During the long lane of the history yet to be written, America knows that this world of ours, ever growing smaller, must avoid becoming a community of dreadful fear and hate, and be, instead, a proud confederation of mutual trust and respect.

Such a confederation must be one of equals. The weakest must come to the conference table with the same confidence as do we, protected as we are by our moral, economic, and military strength. That table, though scarred by many past frustrations, cannot be abandoned for the certain agony of the battlefield.

Disarmament, with mutual honor and confidence, is a continuing imperative.  Together we must learn how to compose differences, not with arms, but with intellect and decent purpose. Because this need is so sharp and apparent, I confess that I lay down my official responsibilities in this field with a definite sense of disappointment. As one who has witnessed the horror and the lingering sadness of war--as one who knows that another war could utterly destroy this civilization which has been so slowly and painfully built over thousands of years--I wish I could say tonight that a lasting peace is in sight. …

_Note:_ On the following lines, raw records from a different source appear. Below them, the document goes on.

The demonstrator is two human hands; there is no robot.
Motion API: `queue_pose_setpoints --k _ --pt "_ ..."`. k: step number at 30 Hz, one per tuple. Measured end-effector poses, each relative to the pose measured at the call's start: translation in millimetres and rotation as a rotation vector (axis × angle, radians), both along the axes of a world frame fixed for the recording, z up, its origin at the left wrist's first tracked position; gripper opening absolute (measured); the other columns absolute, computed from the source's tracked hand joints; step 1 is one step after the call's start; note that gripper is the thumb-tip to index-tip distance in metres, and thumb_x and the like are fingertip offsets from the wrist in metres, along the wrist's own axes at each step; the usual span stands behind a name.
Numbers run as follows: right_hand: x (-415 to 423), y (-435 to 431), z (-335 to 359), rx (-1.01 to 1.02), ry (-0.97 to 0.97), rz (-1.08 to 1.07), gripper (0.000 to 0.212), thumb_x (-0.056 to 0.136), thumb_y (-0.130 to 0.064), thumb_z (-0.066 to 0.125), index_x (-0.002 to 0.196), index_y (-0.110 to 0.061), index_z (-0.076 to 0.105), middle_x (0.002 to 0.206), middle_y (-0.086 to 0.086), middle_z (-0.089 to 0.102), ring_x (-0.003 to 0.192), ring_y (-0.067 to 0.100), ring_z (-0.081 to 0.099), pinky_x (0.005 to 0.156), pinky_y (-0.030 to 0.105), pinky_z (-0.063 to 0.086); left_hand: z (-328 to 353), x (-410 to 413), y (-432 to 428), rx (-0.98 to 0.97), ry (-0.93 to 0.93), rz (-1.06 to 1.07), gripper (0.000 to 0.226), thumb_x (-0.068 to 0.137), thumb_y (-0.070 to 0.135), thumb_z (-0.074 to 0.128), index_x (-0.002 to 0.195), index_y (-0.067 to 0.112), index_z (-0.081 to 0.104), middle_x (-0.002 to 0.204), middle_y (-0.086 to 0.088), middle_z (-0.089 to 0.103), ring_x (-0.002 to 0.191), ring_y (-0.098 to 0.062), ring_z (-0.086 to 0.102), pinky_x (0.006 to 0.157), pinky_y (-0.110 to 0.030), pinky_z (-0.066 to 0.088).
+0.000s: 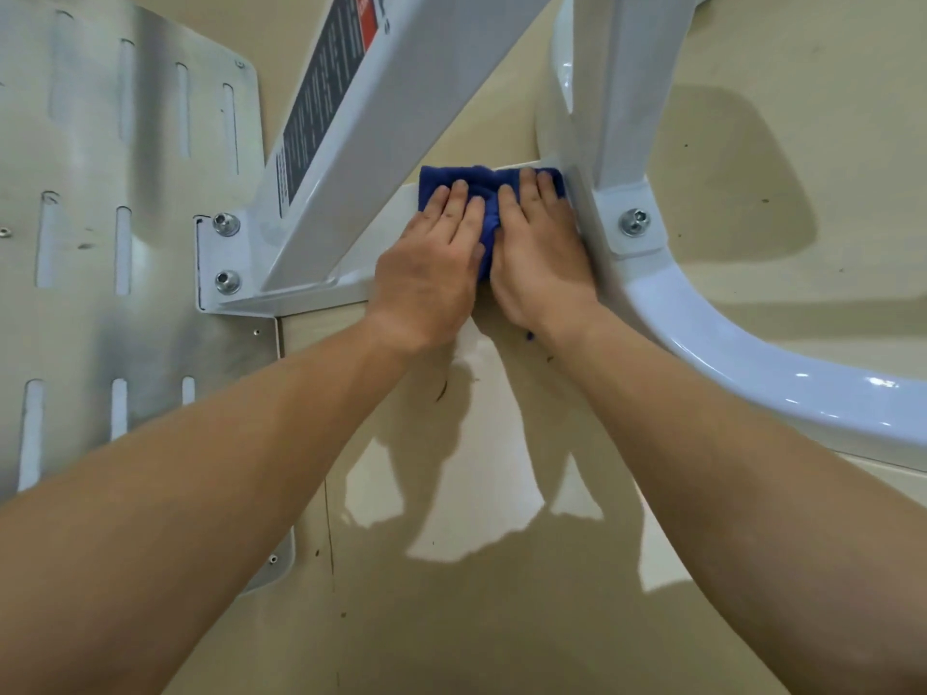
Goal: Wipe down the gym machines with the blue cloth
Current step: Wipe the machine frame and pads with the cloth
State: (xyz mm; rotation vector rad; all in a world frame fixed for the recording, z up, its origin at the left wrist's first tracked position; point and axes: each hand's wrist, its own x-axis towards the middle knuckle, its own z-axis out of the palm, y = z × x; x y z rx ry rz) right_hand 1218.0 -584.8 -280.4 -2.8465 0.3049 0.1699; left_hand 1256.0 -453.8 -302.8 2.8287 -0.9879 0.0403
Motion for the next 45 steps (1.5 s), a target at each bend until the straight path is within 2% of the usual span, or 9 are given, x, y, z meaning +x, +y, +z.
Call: queue_pose_setpoints --k 4,11,15,22,28,30,33,38,45 --pt "-3 0 -2 0.036 -0.034 -0.003 0.06 0.103 -0.027 0.028 0.158 -0.01 0.011 0.166 0.012 0.001 0.153 0.024 -0.003 0.124 0.036 -0.003 -1 -1 -1 -0.007 -0.003 0.013 0.05 0.106 0.026 0.025 0.153 0.007 0.027 0.159 -0.014 0.027 0.148 -0.027 0.022 0.122 -0.039 0.019" --pt "-37 -2 -20 0.135 -0.265 0.114 0.051 0.103 -0.023 0.04 0.151 -0.007 0.036 0.161 0.016 0.025 0.151 0.032 0.018 0.123 0.042 0.014 -4 -18 34 -0.008 -0.116 -0.059 0.049 0.102 0.015 0.047 0.15 0.009 0.036 0.156 -0.011 0.035 0.144 -0.024 0.034 0.117 -0.035 0.028" --pt "-48 -2 -19 0.158 -0.221 0.15 0.061 0.098 -0.027 0.052 0.154 -0.013 0.032 0.163 0.01 0.02 0.152 0.026 0.011 0.124 0.04 0.014 -1 -26 43 0.05 -0.134 -0.091 0.055 0.099 0.016 0.051 0.15 0.007 0.034 0.156 -0.013 0.034 0.144 -0.026 0.033 0.116 -0.033 0.023" --pt "-42 -12 -10 0.137 -0.182 0.263 0.065 0.1 -0.049 0.03 0.154 -0.014 0.031 0.164 0.007 0.018 0.153 0.024 0.009 0.124 0.038 0.01 6 -40 48 -0.05 -0.119 -0.036 0.051 0.102 0.032 0.032 0.144 0.006 0.044 0.151 -0.014 0.042 0.14 -0.026 0.04 0.115 -0.036 0.031" --pt "-34 -10 -12 0.188 -0.228 0.281 0.068 0.099 -0.05 0.019 0.151 -0.01 0.037 0.163 0.01 0.023 0.152 0.026 0.013 0.124 0.04 0.012 12 -33 41 -0.244 -0.035 0.098 0.039 0.102 0.03 0.04 0.131 0.012 0.06 0.143 -0.005 0.054 0.132 -0.021 0.048 0.106 -0.035 0.041" --pt "-34 -10 -21 0.12 -0.289 0.268 0.058 0.101 -0.041 0.035 0.15 -0.01 0.039 0.161 0.01 0.027 0.15 0.028 0.019 0.123 0.04 0.016 7 -33 39 -0.25 -0.059 0.121 0.035 0.098 0.026 0.053 0.129 0.012 0.059 0.141 -0.004 0.053 0.129 -0.022 0.05 0.098 -0.036 0.048" --pt "-29 -9 -37 -0.048 -0.37 0.268 0.056 0.097 -0.021 0.054 0.149 -0.008 0.04 0.158 0.014 0.033 0.147 0.033 0.028 0.12 0.042 0.023 -5 -29 36 -0.191 -0.103 0.082 0.049 0.091 0.022 0.065 0.136 0.009 0.053 0.145 -0.01 0.05 0.132 -0.028 0.048 0.102 -0.039 0.047" --pt "-20 -11 -44 -0.206 -0.448 0.229 0.05 0.099 -0.017 0.045 0.146 0.001 0.042 0.151 0.025 0.04 0.141 0.04 0.037 0.117 0.048 0.03 -21 -6 27 -0.044 -0.287 -0.078 0.055 0.095 0.02 0.061 0.144 0.004 0.044 0.149 -0.015 0.045 0.138 -0.029 0.043 0.113 -0.041 0.038" --pt "-26 -7 -46 -0.386 -0.438 0.093 0.05 0.096 -0.01 0.039 0.144 0.005 0.042 0.148 0.028 0.043 0.139 0.04 0.04 0.115 0.047 0.034 -25 4 7 -0.066 -0.365 -0.168 0.05 0.094 0.027 0.064 0.137 0.004 0.054 0.139 -0.014 0.056 0.128 -0.028 0.054 0.105 -0.039 0.047"
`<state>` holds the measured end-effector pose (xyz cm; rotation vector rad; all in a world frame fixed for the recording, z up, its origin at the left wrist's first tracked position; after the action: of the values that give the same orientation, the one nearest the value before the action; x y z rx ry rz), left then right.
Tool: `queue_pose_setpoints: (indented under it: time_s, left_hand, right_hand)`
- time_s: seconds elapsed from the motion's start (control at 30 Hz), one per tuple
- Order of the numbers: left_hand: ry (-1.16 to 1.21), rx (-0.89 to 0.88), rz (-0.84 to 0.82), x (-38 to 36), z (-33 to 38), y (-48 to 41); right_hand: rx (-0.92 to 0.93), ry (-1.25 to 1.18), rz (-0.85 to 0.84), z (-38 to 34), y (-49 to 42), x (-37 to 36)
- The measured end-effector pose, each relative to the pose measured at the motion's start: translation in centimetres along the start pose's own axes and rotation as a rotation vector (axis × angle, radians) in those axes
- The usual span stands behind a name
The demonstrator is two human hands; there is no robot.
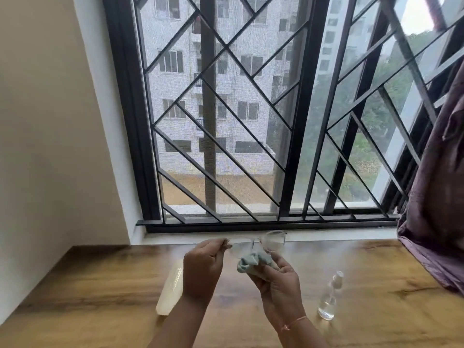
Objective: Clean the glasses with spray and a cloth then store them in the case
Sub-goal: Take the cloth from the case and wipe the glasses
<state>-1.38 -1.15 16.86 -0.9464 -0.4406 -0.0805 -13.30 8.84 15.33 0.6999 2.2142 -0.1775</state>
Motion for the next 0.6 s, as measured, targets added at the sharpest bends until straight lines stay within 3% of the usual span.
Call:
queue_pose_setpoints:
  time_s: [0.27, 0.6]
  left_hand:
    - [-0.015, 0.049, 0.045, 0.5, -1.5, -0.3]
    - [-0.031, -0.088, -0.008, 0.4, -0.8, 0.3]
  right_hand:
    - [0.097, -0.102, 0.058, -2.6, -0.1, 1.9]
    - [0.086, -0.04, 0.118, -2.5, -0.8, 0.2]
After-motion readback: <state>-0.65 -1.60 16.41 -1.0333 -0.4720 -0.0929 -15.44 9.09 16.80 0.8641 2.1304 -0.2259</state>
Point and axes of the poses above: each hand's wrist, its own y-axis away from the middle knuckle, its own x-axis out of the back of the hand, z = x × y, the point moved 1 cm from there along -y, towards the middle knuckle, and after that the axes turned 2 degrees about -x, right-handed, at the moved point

You and I, my fellow citizens, need to be strong in our faith, that all nations, under God, will reach the goal of peace, with justice. May we be ever unswerving in devotion to principle, confident but humble with power, diligent in pursuit of the Nation's great goals.

To all the peoples of the world, I once more give expression to America's prayerful and continuing aspiration:

We pray that peoples of all faiths, all races, all nations, may have their great human needs satisfied; that those now denied opportunity shall come to enjoy it to the full; that all who yearn for freedom may experience its spiritual blessings; that those who have freedom will understand also its heavy responsibilities; that all who are insensitive to the needs of others will learn charity; that the scourges of poverty, disease, and ignorance will be made to disappear from the earth, and that, in the goodness of time, all peoples will come to live together in a peace guaranteed by the binding force of mutual respect and love.”